BEGIN Given data
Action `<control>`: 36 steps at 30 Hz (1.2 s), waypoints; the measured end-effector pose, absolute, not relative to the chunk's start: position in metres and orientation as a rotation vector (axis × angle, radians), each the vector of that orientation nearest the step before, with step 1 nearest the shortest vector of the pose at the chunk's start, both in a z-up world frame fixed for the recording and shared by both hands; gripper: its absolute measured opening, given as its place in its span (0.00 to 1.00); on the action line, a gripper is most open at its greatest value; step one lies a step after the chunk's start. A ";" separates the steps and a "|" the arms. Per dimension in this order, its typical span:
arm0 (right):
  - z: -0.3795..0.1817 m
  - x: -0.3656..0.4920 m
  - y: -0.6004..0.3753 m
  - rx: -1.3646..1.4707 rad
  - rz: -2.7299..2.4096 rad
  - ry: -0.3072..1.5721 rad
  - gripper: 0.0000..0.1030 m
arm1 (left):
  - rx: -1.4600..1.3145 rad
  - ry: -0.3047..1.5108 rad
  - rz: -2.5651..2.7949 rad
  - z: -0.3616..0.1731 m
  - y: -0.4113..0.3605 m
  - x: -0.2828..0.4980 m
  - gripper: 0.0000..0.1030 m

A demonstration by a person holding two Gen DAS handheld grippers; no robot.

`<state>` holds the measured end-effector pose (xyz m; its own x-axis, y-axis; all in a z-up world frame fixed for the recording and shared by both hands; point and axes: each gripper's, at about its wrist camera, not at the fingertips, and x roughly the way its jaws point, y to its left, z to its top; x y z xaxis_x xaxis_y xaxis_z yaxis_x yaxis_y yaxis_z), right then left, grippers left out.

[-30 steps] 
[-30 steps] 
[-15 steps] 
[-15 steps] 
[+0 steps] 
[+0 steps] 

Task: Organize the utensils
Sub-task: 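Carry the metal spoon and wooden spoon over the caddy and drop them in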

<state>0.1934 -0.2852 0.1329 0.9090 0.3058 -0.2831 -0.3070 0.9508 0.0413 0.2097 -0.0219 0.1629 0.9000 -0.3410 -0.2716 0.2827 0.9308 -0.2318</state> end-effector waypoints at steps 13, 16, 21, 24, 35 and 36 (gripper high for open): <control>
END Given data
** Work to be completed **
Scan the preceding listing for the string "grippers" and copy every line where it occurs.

** Written solution **
A demonstration by a person holding two Gen DAS handheld grippers; no robot.
`<state>` holds the measured end-effector pose (xyz m; its own x-axis, y-axis; all in a z-up world frame fixed for the recording and shared by both hands; point and axes: each gripper's, at about its wrist camera, not at the fingertips, and x roughly the way its jaws point, y to its left, z to its top; x y z xaxis_x xaxis_y xaxis_z yaxis_x yaxis_y yaxis_z), right then left, grippers left out.

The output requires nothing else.